What you have to do: Please give, exactly as they appear below, the line with "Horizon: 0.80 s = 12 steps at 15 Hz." and every line after it through the final one, and nothing else.

Collected material:
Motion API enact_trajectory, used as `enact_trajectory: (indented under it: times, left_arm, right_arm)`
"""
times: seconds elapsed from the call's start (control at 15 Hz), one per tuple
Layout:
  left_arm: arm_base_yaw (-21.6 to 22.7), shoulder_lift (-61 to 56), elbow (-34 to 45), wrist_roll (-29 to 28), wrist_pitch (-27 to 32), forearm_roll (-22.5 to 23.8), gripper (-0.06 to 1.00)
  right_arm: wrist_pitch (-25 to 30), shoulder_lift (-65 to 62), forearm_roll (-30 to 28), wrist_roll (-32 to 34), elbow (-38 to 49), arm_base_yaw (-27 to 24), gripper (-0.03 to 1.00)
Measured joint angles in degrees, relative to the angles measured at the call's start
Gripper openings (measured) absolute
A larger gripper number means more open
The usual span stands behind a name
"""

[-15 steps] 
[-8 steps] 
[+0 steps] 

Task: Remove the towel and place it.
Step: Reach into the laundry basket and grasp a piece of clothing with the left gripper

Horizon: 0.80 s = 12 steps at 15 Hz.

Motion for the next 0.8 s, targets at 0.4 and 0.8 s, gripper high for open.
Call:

Answer section:
Horizon: 0.80 s = 12 steps at 15 Hz.

Motion for the next 0.8 s, targets at 0.4 and 0.8 s, gripper high for open.
Call:

What was asked now has a complete answer.